[RC5] Gene sequencing next d.net project?

David Hemmings david.hemmings at virgin.net
Wed Dec 8 23:34:15 EST 1999

Problems not yet mentioned are : you cannot necessarily base a proteins real
life structure on primary sequence and global minimise it.  Many proteins
start folding before the whole molecule has been synthesised, this will NOT
lead to a global minima structure.  Disulphide bridges are made physically
restraining the protein , this will NOT lead to a global minima structure.
Concentration of solvents / solutes - the addition of different proportions
of water and salts radically change proteins shape (hydrophobic /
hydrophilic base inversions).  Quaternary interactions. Active forms are not
immotile i.e. they can 'breathe' or change shape (Proteins rarely have *one*
structure).  Proteins need not be monomeric (see quaternary interactions).
Modelling with small molecules is hard enough to kick the molecule out of
local minima onto lower minima, imagine this made thousands of time more
complex ?  Interaction with target molecules, agonist / antagonist
molecules, inhibitors (both reversible and irreversible) can change
structure radically e.g. activation of an enzyme by a co-factor.
Temperature changes leads to conformation changes, too high leads to

I am quite sure there are some more that are missing from this list.

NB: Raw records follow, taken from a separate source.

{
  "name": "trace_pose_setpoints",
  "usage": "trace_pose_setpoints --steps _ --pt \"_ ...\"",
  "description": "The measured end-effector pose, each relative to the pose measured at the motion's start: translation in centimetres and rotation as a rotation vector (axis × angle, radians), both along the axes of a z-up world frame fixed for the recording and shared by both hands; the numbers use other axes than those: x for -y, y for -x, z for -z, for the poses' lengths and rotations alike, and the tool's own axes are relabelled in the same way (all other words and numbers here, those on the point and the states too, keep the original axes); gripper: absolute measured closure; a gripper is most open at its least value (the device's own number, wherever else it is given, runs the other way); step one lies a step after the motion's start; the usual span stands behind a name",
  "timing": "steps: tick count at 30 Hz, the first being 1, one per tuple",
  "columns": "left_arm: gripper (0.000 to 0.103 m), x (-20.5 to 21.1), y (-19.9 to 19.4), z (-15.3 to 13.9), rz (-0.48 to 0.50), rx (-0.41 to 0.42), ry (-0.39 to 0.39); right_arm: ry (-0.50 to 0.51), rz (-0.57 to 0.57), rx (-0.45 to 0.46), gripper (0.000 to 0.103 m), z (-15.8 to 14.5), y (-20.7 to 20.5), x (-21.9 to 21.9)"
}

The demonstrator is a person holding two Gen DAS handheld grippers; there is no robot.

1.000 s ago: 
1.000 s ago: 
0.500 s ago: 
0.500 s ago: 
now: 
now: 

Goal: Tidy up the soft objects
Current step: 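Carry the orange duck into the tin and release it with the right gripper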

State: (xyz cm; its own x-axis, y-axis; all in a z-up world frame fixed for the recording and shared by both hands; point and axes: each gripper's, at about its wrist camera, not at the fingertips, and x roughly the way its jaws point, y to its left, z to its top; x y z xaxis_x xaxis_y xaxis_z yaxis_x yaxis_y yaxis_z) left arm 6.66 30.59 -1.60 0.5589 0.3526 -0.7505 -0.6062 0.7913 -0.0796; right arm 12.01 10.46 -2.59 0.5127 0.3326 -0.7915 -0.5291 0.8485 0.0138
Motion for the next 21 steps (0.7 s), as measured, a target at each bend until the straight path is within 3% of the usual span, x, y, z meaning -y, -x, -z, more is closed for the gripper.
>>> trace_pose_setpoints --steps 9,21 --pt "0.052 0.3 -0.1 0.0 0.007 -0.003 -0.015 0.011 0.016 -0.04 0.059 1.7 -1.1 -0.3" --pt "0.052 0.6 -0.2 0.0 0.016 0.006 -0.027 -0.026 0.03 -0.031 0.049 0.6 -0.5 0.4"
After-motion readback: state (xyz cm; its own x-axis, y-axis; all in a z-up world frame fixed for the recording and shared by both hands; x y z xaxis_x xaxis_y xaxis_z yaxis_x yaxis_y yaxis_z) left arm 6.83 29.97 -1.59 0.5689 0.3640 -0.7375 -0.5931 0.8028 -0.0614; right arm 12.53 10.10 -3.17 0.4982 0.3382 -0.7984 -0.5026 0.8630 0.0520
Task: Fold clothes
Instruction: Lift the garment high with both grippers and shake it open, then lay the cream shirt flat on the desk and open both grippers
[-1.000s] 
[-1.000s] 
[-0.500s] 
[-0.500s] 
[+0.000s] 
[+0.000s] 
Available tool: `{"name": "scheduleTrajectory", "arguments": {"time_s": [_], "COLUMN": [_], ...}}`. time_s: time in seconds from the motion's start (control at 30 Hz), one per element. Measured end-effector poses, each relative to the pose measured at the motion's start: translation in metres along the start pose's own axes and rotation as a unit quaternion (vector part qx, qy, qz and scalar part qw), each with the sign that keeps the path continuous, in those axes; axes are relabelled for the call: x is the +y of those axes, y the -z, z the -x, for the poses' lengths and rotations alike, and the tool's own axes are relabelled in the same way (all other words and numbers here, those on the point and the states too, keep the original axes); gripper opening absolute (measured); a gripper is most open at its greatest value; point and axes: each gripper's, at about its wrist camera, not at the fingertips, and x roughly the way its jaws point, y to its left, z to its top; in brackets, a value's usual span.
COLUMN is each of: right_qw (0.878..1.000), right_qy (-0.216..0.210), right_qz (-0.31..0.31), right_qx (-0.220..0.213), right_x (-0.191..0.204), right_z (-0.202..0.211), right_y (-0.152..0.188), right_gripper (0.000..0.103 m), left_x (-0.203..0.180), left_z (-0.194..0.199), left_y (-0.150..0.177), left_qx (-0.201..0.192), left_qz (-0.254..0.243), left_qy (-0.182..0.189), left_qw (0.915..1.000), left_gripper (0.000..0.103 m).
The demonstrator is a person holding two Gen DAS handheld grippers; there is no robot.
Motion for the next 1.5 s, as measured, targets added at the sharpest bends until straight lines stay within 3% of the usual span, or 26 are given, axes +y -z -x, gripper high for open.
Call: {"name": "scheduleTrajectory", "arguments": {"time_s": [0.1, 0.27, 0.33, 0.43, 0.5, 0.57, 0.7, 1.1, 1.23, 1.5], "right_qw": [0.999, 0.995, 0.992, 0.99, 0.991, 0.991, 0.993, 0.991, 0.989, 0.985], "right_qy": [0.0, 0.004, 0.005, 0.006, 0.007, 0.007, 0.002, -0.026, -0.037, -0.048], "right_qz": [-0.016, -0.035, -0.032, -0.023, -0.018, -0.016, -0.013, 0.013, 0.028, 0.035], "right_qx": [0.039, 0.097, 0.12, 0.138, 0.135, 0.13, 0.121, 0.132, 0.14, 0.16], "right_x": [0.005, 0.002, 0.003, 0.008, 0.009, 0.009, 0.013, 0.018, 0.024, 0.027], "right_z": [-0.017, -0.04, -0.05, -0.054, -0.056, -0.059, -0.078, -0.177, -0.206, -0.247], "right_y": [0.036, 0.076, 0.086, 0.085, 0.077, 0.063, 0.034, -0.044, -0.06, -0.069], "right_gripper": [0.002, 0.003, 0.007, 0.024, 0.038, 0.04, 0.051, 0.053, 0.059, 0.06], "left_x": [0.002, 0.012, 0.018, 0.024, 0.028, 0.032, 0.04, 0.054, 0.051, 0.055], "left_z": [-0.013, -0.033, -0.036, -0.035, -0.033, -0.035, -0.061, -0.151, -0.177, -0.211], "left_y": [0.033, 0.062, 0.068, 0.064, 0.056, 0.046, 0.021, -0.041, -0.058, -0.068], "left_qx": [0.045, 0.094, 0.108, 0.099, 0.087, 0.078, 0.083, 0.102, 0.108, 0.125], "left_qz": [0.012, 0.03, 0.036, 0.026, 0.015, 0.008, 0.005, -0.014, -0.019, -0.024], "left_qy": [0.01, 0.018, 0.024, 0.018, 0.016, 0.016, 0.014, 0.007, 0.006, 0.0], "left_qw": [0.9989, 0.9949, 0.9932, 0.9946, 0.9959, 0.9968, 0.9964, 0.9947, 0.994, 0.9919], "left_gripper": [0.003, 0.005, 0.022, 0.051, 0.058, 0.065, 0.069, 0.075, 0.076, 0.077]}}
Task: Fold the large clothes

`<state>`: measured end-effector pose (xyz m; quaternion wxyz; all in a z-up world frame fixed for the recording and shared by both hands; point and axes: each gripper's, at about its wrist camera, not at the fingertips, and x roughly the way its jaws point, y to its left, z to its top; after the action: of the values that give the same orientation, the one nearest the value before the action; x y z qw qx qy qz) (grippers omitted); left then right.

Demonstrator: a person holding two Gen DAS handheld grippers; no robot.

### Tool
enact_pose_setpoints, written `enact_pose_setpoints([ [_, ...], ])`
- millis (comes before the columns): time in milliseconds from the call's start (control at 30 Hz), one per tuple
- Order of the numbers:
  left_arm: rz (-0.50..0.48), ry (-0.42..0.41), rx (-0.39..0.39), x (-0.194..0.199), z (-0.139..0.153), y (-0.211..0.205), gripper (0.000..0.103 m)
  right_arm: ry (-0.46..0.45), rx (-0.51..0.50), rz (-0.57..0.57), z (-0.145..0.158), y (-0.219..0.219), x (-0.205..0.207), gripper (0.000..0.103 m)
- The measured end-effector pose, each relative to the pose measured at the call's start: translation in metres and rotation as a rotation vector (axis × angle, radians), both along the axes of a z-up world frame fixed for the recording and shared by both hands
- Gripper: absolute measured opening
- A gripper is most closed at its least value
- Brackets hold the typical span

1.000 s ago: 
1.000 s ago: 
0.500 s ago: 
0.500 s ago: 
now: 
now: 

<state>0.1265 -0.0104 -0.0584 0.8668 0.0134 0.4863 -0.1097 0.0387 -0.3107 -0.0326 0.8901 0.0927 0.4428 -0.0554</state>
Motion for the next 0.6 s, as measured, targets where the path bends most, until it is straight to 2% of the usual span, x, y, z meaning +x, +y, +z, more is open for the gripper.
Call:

On the plus side not all torsional angles are viable or allowable.

What if you started de novo with haemoglobin.  With just the primary
structure, could modelling  software *ever* predict its active form(s) ?


David Hemmings

Date: Mon, 06 Dec 1999 00:03:27 +0000
From: Mustafa Unlu <gen280 at abdn.ac.uk>
Subject: Re: [RC5] Gene sequencing next d.net project?

As a biochemist, I can tell you that gene sequencing is a lot of hard
"wet" work on a bench, not at all related to code cracking.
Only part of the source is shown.